El desgarro encontró su canto en el de ella. Cuando nació la nombraron María Isabel Anita Carmen de Jesús Vargas Lizano. Cuando tuvo edad y voz para decidirlo se puso Chavela Vargas. La infancia en su Costa Rica natal fue difícil. A los pocos meses de vida los padres creyeron que había nacido ciega y dicen que fue un chamán el que la curó. A los 4 años la poliomielitis se metió en su cuerpo y fue otra vez el chamán el que la salvó.

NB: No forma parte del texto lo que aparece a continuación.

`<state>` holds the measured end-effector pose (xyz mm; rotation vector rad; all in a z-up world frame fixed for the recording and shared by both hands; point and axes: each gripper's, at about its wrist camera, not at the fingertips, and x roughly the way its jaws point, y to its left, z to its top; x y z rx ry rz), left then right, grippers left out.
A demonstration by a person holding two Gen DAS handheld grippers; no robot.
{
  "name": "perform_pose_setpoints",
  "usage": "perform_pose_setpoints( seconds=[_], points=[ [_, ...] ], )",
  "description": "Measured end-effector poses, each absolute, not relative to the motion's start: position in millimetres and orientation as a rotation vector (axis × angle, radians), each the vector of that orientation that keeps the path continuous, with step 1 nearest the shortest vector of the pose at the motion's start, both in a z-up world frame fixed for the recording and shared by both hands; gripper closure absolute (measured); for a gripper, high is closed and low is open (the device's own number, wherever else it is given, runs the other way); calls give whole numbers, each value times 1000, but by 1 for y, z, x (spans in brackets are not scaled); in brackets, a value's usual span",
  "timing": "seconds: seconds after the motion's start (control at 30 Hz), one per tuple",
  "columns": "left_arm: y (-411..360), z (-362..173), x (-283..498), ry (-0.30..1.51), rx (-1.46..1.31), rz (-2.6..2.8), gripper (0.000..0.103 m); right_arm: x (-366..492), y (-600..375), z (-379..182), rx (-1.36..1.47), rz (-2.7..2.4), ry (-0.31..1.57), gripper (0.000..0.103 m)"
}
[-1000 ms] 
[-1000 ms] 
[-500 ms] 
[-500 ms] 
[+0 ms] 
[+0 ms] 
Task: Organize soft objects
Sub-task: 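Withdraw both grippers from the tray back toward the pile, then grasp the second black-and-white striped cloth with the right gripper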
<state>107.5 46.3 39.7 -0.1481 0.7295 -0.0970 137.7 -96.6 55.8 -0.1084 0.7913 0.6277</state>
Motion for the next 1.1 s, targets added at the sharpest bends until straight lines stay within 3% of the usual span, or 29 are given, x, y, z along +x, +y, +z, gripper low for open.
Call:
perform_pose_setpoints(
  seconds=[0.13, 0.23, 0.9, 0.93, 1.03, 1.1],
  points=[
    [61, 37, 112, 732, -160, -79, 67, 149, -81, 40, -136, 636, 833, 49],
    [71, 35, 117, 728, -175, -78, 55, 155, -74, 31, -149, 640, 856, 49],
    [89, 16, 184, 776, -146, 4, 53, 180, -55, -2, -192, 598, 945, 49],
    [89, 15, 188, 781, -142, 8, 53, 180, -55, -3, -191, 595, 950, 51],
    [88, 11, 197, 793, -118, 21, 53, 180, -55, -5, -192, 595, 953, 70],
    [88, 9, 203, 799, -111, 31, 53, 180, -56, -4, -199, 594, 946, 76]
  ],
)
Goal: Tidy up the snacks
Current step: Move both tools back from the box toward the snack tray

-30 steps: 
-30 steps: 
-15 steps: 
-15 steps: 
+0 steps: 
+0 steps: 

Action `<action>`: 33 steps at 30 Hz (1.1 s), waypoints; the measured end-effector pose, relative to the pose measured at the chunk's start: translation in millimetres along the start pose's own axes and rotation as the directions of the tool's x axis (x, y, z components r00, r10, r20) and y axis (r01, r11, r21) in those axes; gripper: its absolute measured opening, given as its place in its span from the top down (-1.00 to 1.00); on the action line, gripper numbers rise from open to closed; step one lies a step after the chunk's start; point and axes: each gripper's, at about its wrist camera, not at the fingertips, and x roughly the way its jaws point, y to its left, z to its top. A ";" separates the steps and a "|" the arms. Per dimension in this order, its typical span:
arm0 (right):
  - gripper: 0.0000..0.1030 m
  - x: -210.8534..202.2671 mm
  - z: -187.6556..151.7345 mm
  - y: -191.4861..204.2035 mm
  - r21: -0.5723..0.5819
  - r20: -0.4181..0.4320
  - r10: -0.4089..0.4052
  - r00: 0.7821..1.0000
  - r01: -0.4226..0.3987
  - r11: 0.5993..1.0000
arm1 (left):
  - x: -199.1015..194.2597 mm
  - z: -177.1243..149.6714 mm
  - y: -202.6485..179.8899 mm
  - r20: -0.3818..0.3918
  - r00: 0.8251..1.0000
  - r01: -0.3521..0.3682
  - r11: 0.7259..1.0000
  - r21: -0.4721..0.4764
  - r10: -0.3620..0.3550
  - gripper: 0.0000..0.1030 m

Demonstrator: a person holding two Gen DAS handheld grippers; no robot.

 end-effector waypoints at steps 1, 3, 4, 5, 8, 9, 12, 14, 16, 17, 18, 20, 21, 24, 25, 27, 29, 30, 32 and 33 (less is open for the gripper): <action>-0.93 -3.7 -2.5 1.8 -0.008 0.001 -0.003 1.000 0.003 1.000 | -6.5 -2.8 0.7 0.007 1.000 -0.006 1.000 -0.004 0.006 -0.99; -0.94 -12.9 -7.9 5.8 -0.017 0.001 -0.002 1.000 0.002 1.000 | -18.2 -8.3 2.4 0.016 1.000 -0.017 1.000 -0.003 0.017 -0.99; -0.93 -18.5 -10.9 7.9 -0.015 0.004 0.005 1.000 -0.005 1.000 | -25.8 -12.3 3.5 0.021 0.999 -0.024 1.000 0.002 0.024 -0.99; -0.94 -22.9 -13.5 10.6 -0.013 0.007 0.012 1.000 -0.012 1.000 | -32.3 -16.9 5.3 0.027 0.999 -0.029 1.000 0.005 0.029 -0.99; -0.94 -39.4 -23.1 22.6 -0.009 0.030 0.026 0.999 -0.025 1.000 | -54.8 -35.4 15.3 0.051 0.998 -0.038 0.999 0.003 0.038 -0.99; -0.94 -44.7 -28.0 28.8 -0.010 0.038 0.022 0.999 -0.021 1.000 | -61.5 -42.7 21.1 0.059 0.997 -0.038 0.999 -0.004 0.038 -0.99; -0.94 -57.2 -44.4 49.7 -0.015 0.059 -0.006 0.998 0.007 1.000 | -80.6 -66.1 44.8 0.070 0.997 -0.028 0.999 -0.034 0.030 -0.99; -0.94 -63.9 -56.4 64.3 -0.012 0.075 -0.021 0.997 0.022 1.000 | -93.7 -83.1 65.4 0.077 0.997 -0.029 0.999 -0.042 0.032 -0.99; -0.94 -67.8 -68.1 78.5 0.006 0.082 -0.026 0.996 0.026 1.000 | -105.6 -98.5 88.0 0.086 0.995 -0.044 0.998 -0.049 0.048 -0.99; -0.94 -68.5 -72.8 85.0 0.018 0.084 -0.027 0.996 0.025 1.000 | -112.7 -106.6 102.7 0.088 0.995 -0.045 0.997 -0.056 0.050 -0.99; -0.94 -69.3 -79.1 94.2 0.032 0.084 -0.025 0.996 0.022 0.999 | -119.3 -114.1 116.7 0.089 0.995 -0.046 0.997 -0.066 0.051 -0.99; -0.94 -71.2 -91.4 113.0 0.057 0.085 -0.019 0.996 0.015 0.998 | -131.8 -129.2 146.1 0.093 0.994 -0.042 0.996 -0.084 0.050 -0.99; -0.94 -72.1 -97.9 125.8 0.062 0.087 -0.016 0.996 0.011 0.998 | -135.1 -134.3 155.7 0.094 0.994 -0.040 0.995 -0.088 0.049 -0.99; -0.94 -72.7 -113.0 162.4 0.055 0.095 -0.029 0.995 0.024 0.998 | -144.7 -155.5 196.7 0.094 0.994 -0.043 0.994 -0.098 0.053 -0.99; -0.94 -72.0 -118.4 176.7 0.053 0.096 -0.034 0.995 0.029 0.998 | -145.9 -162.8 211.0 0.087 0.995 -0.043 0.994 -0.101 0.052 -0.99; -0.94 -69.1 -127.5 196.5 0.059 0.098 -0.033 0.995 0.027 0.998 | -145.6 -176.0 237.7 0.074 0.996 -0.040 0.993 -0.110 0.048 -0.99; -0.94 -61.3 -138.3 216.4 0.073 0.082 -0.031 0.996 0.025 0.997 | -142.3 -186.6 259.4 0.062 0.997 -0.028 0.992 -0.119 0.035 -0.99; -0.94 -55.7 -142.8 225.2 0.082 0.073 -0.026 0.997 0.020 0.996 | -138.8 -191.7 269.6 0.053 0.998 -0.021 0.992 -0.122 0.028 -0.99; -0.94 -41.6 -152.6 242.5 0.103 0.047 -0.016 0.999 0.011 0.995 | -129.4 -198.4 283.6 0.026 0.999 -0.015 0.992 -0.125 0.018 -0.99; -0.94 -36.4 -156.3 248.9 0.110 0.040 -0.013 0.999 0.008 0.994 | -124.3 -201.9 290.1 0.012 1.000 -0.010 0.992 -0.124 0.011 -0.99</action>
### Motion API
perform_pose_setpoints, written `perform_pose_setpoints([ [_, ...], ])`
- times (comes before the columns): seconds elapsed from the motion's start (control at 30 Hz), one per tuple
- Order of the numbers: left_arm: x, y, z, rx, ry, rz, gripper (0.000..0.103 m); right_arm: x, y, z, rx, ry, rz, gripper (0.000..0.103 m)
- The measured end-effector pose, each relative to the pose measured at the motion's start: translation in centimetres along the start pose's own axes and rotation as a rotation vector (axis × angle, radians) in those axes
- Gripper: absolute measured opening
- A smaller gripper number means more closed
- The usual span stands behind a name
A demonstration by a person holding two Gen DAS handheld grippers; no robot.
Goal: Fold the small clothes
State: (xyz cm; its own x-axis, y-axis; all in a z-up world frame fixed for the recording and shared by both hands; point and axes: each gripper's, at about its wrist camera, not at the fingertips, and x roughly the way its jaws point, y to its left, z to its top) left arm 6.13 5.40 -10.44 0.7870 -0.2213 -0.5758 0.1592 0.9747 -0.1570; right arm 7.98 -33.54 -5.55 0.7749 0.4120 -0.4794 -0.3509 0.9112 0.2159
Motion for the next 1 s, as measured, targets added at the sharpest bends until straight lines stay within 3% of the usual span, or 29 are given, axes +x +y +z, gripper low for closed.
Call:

Su relación con las creencias de los pueblos originarios de Centroamérica echó raíces en su corazón, que crecieron y se fortalecieron a medida que la iglesia católica de los años 20 no la recibía como esperaba. A los 7 años María Isabel llegó con sus pantalones largos a misa, delante de todos el cura le pidió que se retirara y la trató de marimacho. Para entonces sus padres, católicos conservadores, estaban avergonzados de su hija. Decidieron que fuese a vivir a la casa de un tío, la abandonaron. Trabajó en el campo cosechando naranjas.

La adolescencia la encontró en sueños de fama. Veía las películas mejicanas y se imaginaba protagonista de una de esas historias tan negadas en la suya. Entonces, a los 17 años, se fue de Costa Rica. México no era ese lugar soñado. Como si fuese una telenovela, empezó a trabajar de sirvienta en la residencia de una familia rica. Fue gracias a la influencia del dueño de casa, que consiguió cantar en la Lotería Nacional.

Una noche mientras actuaba en un cabaret de Acapulco, un norteamericano se sorprendió al escucharla áspera y desconsolada. Le propuso ir a Nueva York. A su regreso viajó a ciudad de Méjico, y comenzó ese camino que recreaba mientras arrancaba naranjas allá en su difusa Costa Rica. Fue por entonces que un pequeño accidente marcaría su identidad visual, que se despojó del reseco capullo artístico que vestía a las cantantes de rancheras, para salir volando como esa mariposa herida que era. Durante una presentación los tacos de sus zapatos la traicionaron en las escaleras del escenario y se cayó. Dejó el maquillaje, se cortó el pelo, comenzó a usar el tradicional jorongo mexicano, una vestimenta rural similar al poncho argentino, cubrió sus piernas con pantalones de manta y calzó huaraches. Frente al público parecía uno de esos chamanes que la habían curado de chica. Esa autenticidad llamativa en los escenarios de los años 40 hizo ruido. Rompió con todos los estereotipos. 

Conoció al cantante y compositor mejicano José Alfredo Jimenez, referente de la música ranchera. Empezó a interpretar sus canciones y sintió el sacudón de la popularidad como un sorbo de tequila puro, largo y explosivo en el paladar.

La vida de Chavela es un sin fin de anécdotas. Se relacionó con los artistas latinoamericanos más destacados de su época. Llegó a vivir en la casa del muralista Diego Rivera y Frida Kahlo, y algunos creen que hasta tuvo un romance con la pintora mejicana. Sí, Chavela era lesbiana, alcohólica, transgresora, talentosa. Una mujer así no pasaba desapercibida a mediados del siglo 20. Como artista convivió con el rechazo de lo más conservador de la sociedad mejicana. Pero que le importaba, si ella había nacido rechazada. Fue la voz de los rechazados de su tiempo. Entre tequilas, amoríos prohibidos, y escenarios, la voz del desgarro consoló a los desgarrados. La tristeza de un deseo desesperado es eterna en la voz de Chavela Vargas.